## Assigned task
Exactly as written, transcribe each line of the listing.
━━ Collected data
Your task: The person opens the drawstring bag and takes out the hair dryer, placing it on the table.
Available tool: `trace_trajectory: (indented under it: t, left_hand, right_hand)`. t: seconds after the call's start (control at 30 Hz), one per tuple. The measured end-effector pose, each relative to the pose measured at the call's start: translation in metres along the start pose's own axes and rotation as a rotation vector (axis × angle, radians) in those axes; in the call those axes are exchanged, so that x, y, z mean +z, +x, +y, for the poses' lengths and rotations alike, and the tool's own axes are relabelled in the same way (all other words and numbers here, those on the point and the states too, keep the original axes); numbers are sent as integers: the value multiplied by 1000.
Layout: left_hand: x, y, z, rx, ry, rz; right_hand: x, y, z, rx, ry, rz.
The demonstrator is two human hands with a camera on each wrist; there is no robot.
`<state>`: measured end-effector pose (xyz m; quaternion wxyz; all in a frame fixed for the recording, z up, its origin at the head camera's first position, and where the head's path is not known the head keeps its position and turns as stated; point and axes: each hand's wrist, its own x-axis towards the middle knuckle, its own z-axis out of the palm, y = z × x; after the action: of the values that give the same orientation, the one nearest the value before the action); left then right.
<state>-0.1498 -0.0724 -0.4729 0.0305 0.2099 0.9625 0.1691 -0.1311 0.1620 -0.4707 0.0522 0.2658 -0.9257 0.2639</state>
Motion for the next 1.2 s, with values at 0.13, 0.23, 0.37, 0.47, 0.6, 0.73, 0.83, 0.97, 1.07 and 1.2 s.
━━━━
## Your solution
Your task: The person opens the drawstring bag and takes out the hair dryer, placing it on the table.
Available tool: `trace_trajectory: (indented under it: t, left_hand, right_hand)`. t: seconds after the call's start (control at 30 Hz), one per tuple. The measured end-effector pose, each relative to the pose measured at the call's start: translation in metres along the start pose's own axes and rotation as a rotation vector (axis × angle, radians) in those axes; in the call those axes are exchanged, so that x, y, z mean +z, +x, +y, for the poses' lengths and rotations alike, and the tool's own axes are relabelled in the same way (all other words and numbers here, those on the point and the states too, keep the original axes); numbers are sent as integers: the value multiplied by 1000.
Layout: left_hand: x, y, z, rx, ry, rz; right_hand: x, y, z, rx, ry, rz.
The demonstrator is two human hands with a camera on each wrist; there is no robot.
`<state>`: measured end-effector pose (xyz m; quaternion wxyz; all in a frame fixed for the recording, z up, its origin at the head camera's first position, and where the head's path is not known the head keeps its position and turns as stated; point and axes: each hand's wrist, its own x-axis towards the middle knuckle, its own z-axis out of the palm, y = z × x; after the action: of the values that give the same orientation, the one nearest the value before the action); left then right.
<state>-0.1498 -0.0724 -0.4729 0.0305 0.2099 0.9625 0.1691 -0.1311 0.1620 -0.4707 0.0522 0.2658 -0.9257 0.2639</state>
Motion for the next 1.2 s, with values at 0.13, 0.23, 0.37, 0.47, 0.6, 0.73, 0.83, 0.97, 1.07 and 1.2 s.

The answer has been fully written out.